Lancaster Mennonite School – Kraybill Campus

Team Members: Val Garton, Keri Hurst, Gena Fisher, Heidi Steffen

Community: IU-13 Year 1, 2010-2011

Our project is focused on Professional Development. Through observation, interviews, and a survey, we found that most teachers were not having students use emerging technologies. We realized several barriers to learning and using these technologies and how teachers felt they would best be able to integrate technology in their lessons. To overcome these barriers and get teachers excited about using emerging technologies, our system would need to change the way technology professional development sessions are done. In our project, we tried running tech PD sessions the way the teachers said would be more effective. We are proposing that our school continue to do them this way throughout the year. As part of the new focus on tech PD we have created a shared google doc of workshop topics and a wiki of technology resources for teachers. We continue to meet with our curriculum director and asst. superintendent to process and implement and evaluate these changes.

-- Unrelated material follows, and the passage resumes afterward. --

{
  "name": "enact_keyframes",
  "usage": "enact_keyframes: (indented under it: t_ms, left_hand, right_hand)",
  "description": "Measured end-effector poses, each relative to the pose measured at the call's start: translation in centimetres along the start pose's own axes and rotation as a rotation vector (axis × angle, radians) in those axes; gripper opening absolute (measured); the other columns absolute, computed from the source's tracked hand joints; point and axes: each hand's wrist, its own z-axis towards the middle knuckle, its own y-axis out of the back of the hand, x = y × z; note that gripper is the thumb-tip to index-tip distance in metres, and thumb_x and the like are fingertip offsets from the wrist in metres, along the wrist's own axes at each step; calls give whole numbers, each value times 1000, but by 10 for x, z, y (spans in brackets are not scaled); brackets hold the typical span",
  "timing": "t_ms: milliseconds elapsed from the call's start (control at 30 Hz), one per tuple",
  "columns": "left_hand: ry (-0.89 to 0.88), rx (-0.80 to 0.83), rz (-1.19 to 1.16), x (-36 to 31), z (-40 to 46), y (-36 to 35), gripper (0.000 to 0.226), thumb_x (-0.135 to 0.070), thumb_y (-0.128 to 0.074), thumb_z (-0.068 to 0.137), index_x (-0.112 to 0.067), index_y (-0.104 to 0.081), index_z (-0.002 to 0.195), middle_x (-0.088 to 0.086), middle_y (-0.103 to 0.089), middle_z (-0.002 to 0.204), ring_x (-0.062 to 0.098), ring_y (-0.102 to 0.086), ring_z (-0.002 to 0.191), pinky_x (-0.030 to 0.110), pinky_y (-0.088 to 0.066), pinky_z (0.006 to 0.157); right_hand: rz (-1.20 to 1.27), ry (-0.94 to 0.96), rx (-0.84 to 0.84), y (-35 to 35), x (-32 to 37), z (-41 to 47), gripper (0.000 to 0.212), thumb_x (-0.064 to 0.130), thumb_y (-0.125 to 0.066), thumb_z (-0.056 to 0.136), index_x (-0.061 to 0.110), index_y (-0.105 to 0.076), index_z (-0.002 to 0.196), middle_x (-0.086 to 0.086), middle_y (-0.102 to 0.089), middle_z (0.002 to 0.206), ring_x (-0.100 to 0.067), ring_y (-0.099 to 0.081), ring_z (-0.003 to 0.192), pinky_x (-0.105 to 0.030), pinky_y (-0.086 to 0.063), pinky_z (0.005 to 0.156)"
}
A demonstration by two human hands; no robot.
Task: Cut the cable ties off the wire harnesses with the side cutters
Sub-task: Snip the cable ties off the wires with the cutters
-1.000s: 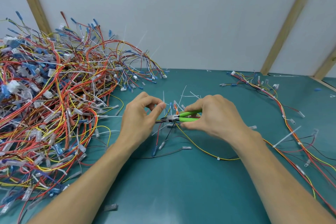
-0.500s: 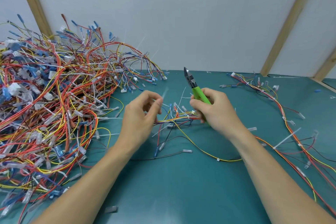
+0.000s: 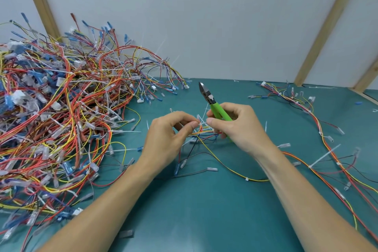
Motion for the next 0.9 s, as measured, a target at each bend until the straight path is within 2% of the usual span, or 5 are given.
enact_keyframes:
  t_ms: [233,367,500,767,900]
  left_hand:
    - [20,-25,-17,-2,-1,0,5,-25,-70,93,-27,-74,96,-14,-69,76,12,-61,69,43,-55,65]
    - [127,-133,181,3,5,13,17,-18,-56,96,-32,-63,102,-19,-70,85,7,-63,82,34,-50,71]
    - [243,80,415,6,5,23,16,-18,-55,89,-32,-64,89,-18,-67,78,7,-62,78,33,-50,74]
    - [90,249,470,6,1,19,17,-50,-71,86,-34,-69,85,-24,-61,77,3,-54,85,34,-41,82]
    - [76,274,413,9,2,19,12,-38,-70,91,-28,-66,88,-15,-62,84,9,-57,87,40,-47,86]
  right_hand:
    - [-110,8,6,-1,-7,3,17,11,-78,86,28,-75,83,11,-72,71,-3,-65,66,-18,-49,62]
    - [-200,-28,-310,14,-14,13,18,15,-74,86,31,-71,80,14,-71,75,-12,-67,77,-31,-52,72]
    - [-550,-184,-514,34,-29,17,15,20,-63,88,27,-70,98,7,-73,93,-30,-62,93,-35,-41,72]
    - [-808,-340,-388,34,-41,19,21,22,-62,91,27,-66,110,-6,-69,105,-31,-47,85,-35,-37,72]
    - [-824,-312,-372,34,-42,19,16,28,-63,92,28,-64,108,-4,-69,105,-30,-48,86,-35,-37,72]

We had an idea that teachers were not using the “newer” technologies, even though it seemed like they weren’t necessarily opposed to using technology. We took a survey to verify what we had observed. In the survey, we also asked teachers what they felt were the barriers that kept them from using technology and what they felt would help them use it more. The survey showed “not enough time” and “lack of ideas” as the top barriers. From the survey comments, we concluded that we needed to provide workshops during already scheduled staff development, do it in small chunks, make it purposeful – giving examples from within the context of the curriculum, do several sessions on the same topic, provide time to “play”, do it by department and grade level, have teachers teach each other. We asked our administrators for chances to try out our ideas during staff development sessions throughout the year. We were thrilled with the positive responses of the teachers and the progress they were making. We have been meeting with administration and plan to provide these types of tech staff development sessions often throughout the year. It is our hope that as teachers teach each other in these sessions and have time to work with the tools and share ideas, that a new excitement will emerge for using technology and this type of interaction will become a regular part of all staffdevelopment times.

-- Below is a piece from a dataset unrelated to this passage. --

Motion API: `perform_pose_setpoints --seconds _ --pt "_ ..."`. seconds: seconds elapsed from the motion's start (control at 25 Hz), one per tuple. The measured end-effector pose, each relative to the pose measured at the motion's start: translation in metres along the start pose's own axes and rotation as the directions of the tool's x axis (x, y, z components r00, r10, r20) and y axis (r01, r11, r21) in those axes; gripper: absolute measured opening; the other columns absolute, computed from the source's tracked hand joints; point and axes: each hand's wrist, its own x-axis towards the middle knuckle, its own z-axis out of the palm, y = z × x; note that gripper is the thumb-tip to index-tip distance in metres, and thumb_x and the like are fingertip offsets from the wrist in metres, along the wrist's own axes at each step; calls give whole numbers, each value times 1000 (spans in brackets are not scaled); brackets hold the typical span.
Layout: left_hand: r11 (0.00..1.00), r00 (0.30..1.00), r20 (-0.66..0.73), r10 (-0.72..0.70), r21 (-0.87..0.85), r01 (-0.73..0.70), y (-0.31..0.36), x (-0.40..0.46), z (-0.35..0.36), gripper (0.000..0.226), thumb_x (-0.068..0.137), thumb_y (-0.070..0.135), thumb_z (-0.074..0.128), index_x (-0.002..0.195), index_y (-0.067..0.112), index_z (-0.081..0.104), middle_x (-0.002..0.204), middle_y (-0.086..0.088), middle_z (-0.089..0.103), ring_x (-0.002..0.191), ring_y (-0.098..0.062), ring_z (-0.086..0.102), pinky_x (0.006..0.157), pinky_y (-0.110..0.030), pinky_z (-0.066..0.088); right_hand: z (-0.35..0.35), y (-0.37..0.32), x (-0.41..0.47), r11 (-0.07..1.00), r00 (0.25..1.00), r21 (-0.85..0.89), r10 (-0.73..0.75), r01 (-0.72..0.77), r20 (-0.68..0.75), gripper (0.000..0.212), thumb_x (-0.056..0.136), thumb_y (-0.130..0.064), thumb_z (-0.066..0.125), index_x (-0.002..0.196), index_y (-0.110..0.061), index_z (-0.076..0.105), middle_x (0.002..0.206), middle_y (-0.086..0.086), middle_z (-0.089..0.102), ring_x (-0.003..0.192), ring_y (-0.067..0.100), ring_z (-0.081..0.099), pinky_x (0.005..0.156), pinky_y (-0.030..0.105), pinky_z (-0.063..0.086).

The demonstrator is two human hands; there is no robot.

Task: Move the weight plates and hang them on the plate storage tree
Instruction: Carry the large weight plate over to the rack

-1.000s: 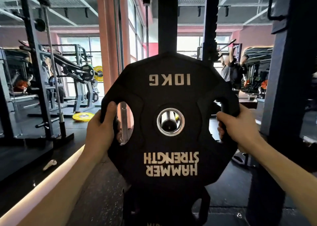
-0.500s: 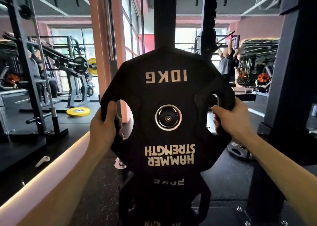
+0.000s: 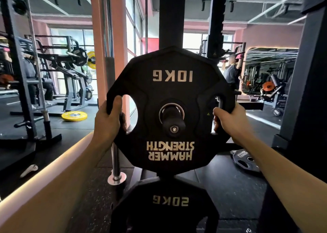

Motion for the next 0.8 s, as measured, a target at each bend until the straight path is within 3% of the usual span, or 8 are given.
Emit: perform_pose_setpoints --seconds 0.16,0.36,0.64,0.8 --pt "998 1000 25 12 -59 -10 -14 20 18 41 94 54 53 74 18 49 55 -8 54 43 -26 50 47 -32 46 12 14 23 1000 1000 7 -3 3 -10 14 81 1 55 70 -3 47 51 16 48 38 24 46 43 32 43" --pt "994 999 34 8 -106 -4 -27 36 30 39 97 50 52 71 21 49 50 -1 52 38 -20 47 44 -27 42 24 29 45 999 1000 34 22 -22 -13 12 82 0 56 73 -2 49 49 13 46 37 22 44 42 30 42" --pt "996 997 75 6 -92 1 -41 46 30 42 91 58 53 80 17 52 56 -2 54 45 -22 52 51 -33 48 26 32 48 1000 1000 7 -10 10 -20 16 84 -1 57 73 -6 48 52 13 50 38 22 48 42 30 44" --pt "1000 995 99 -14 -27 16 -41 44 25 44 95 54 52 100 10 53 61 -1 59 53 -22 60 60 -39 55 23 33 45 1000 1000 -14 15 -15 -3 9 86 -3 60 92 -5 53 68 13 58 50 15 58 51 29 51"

Problem/Issue: Most of our teachers are not changing the way they use technology with their students to take advantage of the tools and opportunities for creation, communication, and collaboration. Many of those who use technology are stuck having students research a topic and put it in Word or PowerPoint, using their Smart Board as a blackboard, and using a wiki to post homework assignments.

Through observation and a system-wide survey of staff, we concluded four things:

1) that technology was being used by teachers more for teaching, rather than having students involved in using technology.

2) When students were involved, they used it more for PowerPoint, Word, and researching on the Internet, than collaborating, creating, and connecting using emerging technologies.

3) The main barrier teachers gave for not learning about and using emerging technologies with their students was lack of time, followed by not enough ideas, also stressing that if they were not required to use it, they wouldn’t.

4) Teachers preferred learning about emerging technologies during already scheduled staff and collaborative meetings, followed by during the summer, rather than optional after-school workshops, which is when it is typically done.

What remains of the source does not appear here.